I would not generalise. This generation perhaps has a new lens on where they think value will be created. Perhaps that will not be from the traditional businesses. Maybe there’s faster value to be created if you were to capture the AI revolution. But, it’s hard to set up a business that’s going to benefit from AI so perhaps it’s easier to invest. Over time, maybe you build businesses too that are in native AI. It’s happening elsewhere and you will see activity in native AI in India too.
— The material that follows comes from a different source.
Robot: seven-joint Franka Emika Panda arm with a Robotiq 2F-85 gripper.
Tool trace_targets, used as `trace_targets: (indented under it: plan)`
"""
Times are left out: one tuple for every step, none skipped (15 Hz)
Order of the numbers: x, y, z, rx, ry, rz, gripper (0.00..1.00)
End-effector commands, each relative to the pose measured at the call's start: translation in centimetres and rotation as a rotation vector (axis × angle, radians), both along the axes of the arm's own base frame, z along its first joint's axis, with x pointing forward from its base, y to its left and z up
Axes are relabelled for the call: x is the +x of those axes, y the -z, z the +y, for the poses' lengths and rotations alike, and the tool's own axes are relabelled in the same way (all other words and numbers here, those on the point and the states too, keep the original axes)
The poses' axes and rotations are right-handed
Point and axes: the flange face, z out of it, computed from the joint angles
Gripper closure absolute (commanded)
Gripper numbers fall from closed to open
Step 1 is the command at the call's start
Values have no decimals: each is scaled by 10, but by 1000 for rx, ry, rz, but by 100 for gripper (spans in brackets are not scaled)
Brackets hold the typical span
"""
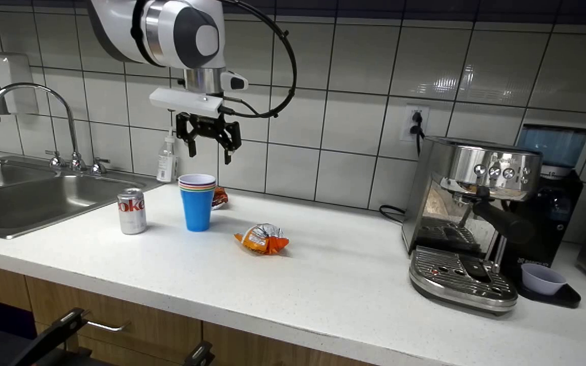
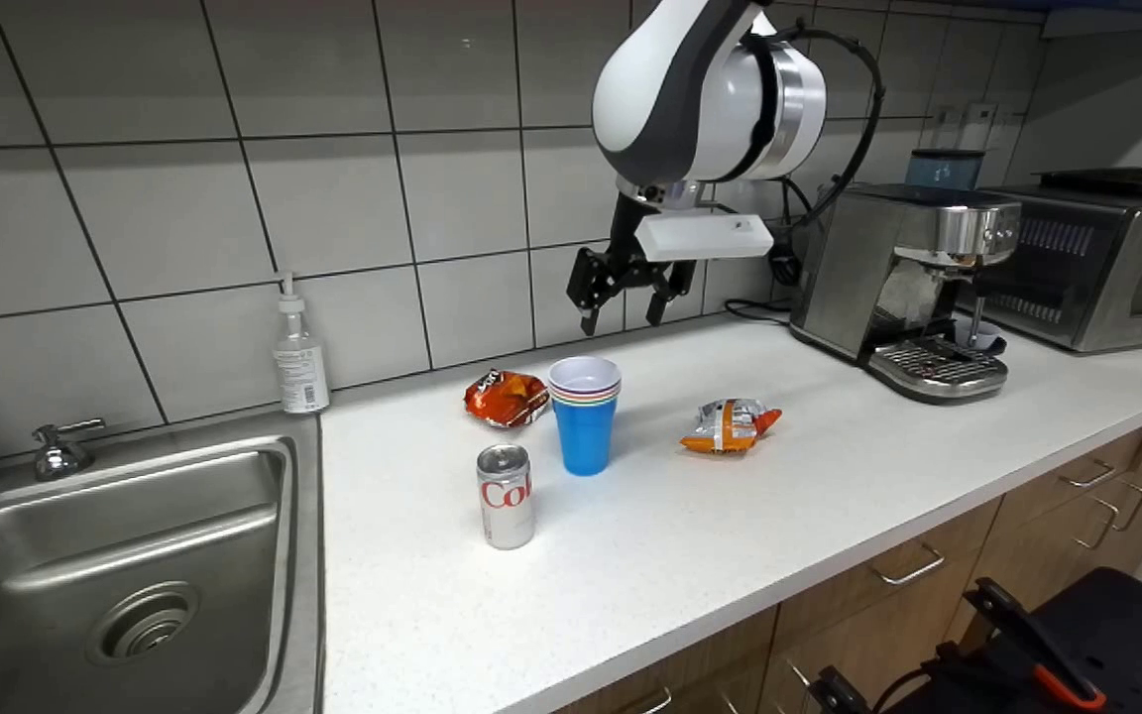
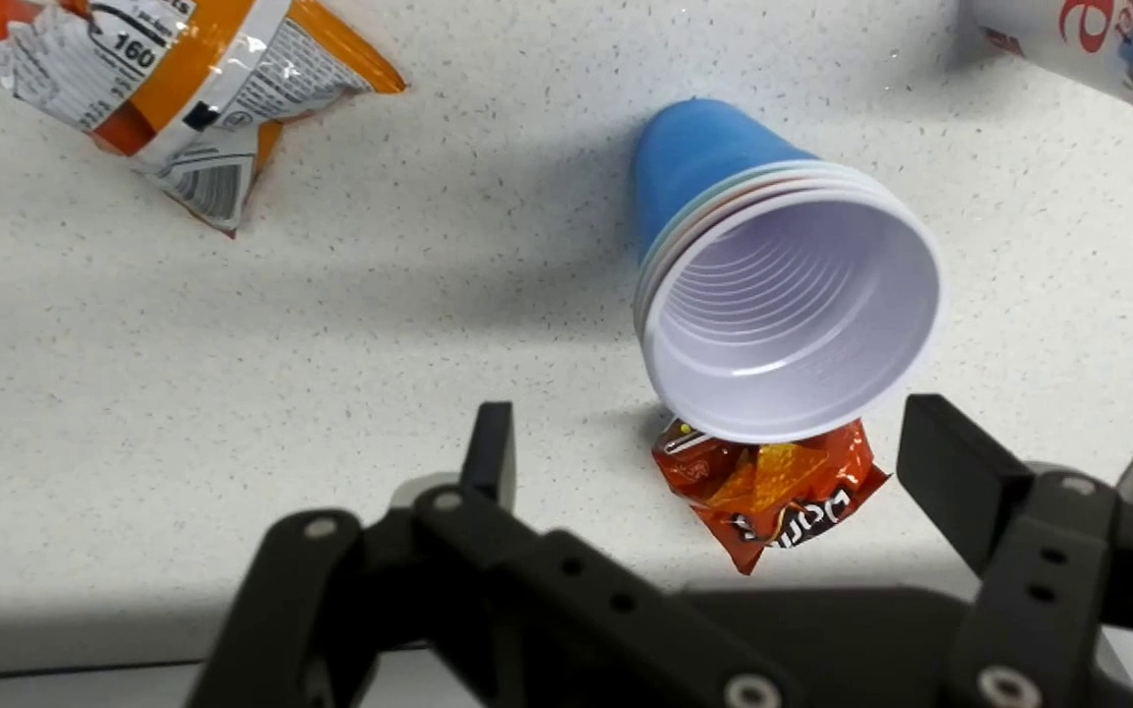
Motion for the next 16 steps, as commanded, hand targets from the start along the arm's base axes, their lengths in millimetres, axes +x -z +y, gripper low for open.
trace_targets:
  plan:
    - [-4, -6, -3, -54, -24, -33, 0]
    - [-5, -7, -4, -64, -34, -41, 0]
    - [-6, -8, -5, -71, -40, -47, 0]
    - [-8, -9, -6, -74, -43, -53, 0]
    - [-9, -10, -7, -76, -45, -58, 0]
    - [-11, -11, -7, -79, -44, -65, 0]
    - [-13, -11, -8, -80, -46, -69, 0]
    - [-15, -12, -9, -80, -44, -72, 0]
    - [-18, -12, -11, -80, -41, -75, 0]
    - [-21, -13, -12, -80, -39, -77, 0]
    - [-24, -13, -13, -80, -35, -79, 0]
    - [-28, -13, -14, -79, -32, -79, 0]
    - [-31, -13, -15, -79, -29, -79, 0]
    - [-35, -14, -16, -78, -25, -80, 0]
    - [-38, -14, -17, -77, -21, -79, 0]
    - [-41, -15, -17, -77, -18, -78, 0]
So, they’re looking to invest in AI?

There are trying to figure out how to play the AI game. There’s a paradigm shift of how risk is being assessed in businesses which can be quickly disrupted by AI. There’s a huge opportunity of investment in AI that will benefit from AI. Also, doing business requires a certain amount of tenacity and investing requires a different kind of tenacity. So some are saying they prefer to be investors and have calibrated exposure across businesses as opposed to just one. There are so many ways in which families are evolving.

Is Temasek on track to invest what it had planned to?

We had said we would look to invest $10 billion over a three-year period if we find the opportunity, so that’s about $3 billion a year, give or take. Last year we hit $3 billion plus with some big investments like VFS Global and Haldiram. This year is still ongoing, so let’s see. The opportunities remain significant.

Do you see any risks to this big opportunity?

There are always risks. We’re seeing some slowdown in the SME/MME space that could impact some demand and credit growth. It requires attention and attention is being paid from the Central Bank and lenders. On geopolitics, settling the current uncertainties would help — uncertainty creates volatility. If that noise eases, we can act with more confidence. Beyond that, government policy has been consistent; the economy is growing well; monetary policy has been managed strongly; FX reserves are strong. So, the risks don’t look systemic. Flows into the markets via SIPs is strong, that’s important. The risk is probably at the company-specific level.

Consumption has slowed…

Any economy needs tools to sustain growth. In India, the government has implemented tools such as tax measures and liquidity management. Consumption may have slowed, but what is driving growth is infrastructure spend. Also profitability of companies is improving, domestic capital formation is phenomenal and helps access to capital. There’s also focus on upskilling and moving the workforce to Industry 4.0. It’s a journey. Until then, you use policy and financial tools to keep growth going and avoid shocks.

Last year, India was 8% of your global portfolio. Where do you see it in 2030?

We’re bottom‑up investors and invest capital wherever the opportunity is globally. How much that is as a relative share of the global portfolio thus depends on our activities in other markets too. But today, given the opportunity in India, we are investing more in India than we did in the past, and we see our India exposure going up.